■ WHAT THE EXERCISE ASKS:
Pictures appear among the records. Write out all else exactly as it stands.

====== DATA FOR PROCESSING

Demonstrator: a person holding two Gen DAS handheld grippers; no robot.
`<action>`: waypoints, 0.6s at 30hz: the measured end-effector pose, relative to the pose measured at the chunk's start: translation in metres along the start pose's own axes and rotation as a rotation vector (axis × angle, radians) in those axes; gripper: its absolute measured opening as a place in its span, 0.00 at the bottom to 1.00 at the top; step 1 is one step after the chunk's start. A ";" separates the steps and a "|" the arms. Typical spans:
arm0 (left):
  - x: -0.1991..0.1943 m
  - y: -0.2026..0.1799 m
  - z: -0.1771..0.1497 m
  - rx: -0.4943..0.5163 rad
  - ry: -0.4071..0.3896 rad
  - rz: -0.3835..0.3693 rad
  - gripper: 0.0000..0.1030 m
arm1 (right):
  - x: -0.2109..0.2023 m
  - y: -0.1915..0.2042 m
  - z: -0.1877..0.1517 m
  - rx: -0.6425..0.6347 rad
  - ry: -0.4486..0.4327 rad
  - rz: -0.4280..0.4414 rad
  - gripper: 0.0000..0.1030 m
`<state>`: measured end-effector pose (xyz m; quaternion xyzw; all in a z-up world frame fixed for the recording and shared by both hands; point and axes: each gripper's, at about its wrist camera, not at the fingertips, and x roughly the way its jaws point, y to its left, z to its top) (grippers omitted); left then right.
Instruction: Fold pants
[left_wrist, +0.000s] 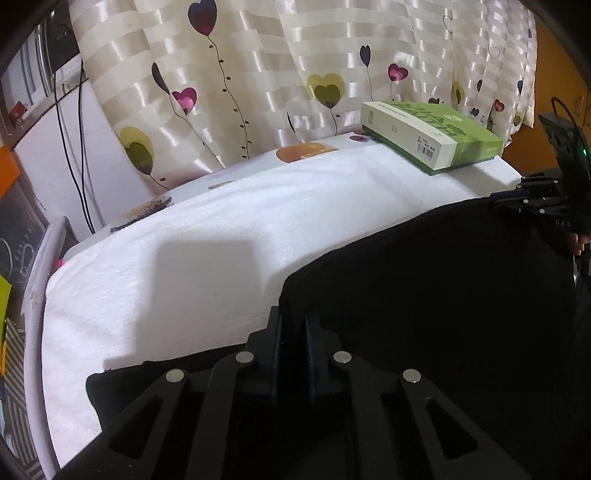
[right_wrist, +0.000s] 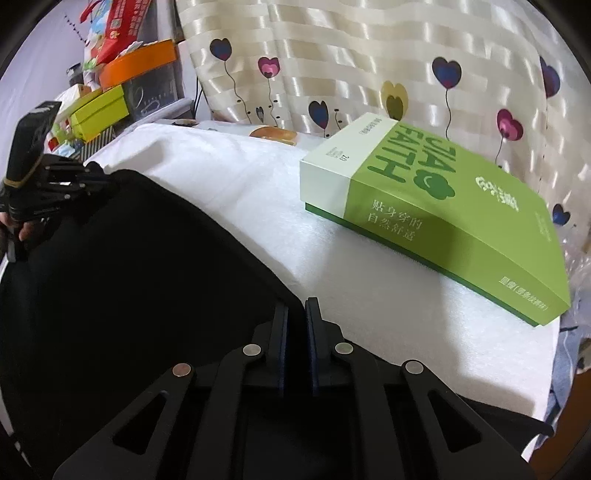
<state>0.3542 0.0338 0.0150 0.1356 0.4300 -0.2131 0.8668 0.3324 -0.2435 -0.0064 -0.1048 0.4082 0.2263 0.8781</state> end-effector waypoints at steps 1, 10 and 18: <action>-0.001 -0.001 0.000 0.005 -0.002 0.002 0.12 | -0.002 0.000 -0.001 0.004 -0.006 -0.004 0.07; -0.026 -0.010 -0.005 0.022 -0.051 0.023 0.11 | -0.026 0.015 -0.011 -0.022 -0.055 -0.049 0.04; -0.064 -0.025 -0.014 0.021 -0.112 0.052 0.11 | -0.071 0.035 -0.021 -0.029 -0.117 -0.064 0.04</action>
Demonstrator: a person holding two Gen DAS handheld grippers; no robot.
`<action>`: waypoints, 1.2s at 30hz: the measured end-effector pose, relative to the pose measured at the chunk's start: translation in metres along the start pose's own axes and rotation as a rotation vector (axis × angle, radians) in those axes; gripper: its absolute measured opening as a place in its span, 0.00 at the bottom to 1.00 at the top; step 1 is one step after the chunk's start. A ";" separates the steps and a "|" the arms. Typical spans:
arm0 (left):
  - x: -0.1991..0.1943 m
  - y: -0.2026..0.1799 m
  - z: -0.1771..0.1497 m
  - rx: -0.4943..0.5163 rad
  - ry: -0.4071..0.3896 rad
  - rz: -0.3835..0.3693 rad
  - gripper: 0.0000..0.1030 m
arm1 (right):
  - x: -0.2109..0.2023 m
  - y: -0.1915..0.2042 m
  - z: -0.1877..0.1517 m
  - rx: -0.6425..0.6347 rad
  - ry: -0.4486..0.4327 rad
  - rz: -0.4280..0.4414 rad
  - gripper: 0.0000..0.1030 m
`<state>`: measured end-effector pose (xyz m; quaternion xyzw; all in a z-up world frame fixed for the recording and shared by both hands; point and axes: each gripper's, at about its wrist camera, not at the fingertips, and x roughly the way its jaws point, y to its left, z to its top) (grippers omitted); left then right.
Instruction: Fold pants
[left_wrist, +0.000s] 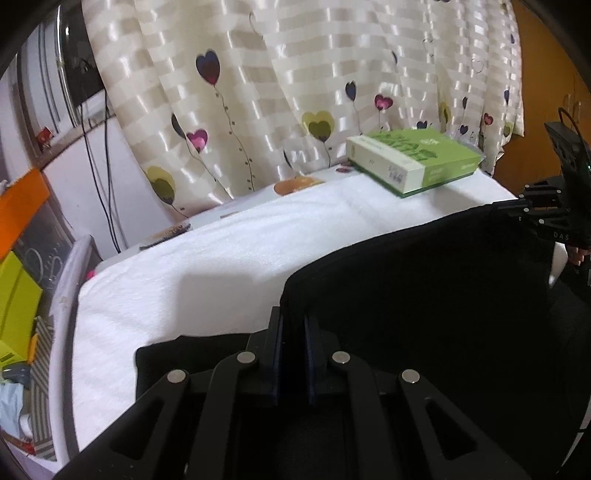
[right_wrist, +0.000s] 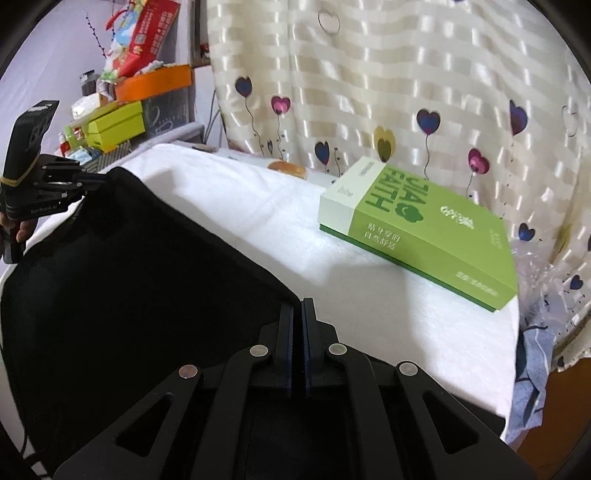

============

■ REPLY:
Demonstrator: a person holding two Gen DAS handheld grippers; no robot.
`<action>`: waypoints, 0.6s at 30hz: the measured end-effector pose, relative to the pose measured at the chunk's start: translation in metres along the start pose's own axes and rotation as a rotation vector (axis × angle, radians) in those axes; gripper: its absolute measured opening as a place in its span, 0.00 at the bottom to 1.00 at the top; step 1 is one step after the chunk's start. A ";" separates the steps and a "|" the arms. Typical spans:
arm0 (left):
  - x: -0.1991..0.1943 m
  - y: -0.2026..0.1799 m
  - z: -0.1771..0.1497 m
  - rx: -0.4943..0.5163 rad
  - ry: -0.4071..0.3896 rad
  - rz: -0.3835..0.3693 rad
  - gripper: 0.0000..0.1030 m
arm1 (right):
  - x: -0.2109..0.2023 m
  - y: -0.1915..0.2042 m
  - z: -0.1877..0.1517 m
  - rx: -0.6425..0.6347 rad
  - ry: -0.4486..0.4327 rad
  - rz: -0.4280..0.4414 rad
  - gripper: 0.0000..0.1030 m
`<state>`: measured end-effector pose (xyz m; quaternion xyzw; all in a z-up world frame fixed for the recording and shared by both hands; point and axes: each gripper's, at about its wrist camera, not at the fingertips, and x roughly the way its jaws point, y to its left, z to its top) (grippers omitted); left then right.
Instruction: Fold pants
[left_wrist, +0.000s] 
[right_wrist, +0.000s] 
<state>0.3542 0.0338 0.0150 0.1356 0.4300 -0.2131 0.8668 0.3324 -0.2435 -0.0064 -0.1048 0.4082 0.2263 0.8781</state> end-effector waypoints at steps 1, 10 and 18: <action>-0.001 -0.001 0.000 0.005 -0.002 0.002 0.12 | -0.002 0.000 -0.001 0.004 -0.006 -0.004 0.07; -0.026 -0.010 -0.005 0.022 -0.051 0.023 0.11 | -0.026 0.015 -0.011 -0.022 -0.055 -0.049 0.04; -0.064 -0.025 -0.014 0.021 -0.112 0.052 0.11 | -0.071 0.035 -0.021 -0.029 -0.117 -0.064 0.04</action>
Demonstrator: a person holding two Gen DAS handheld grippers; no robot.
`<action>`: waypoints, 1.2s at 30hz: the measured end-effector pose, relative to the pose measured at the chunk's start: translation in metres along the start pose's own axes and rotation as a rotation vector (axis × angle, radians) in those axes; gripper: its absolute measured opening as a place in its span, 0.00 at the bottom to 1.00 at the top; step 1 is one step after the chunk's start. A ";" separates the steps and a "|" the arms. Typical spans:
arm0 (left):
  - x: -0.1991..0.1943 m
  - y: -0.2026..0.1799 m
  - z: -0.1771..0.1497 m
  - rx: -0.4943..0.5163 rad
  - ry: -0.4071..0.3896 rad
  - rz: -0.3835..0.3693 rad
  - gripper: 0.0000..0.1030 m
arm1 (right):
  - x: -0.2109..0.2023 m
  - y: -0.1915..0.2042 m
  - z: -0.1877..0.1517 m
  - rx: -0.6425..0.6347 rad
  - ry: -0.4486..0.4327 rad
  - rz: -0.4280..0.4414 rad
  - gripper: 0.0000..0.1030 m
`<state>`: measured end-effector pose (xyz m; quaternion xyzw; all in a z-up world frame fixed for the recording and shared by both hands; point and axes: each gripper's, at about its wrist camera, not at the fingertips, and x roughly the way its jaws point, y to its left, z to its top) (grippers omitted); left then right.
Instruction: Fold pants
[left_wrist, +0.000s] 
[right_wrist, +0.000s] 

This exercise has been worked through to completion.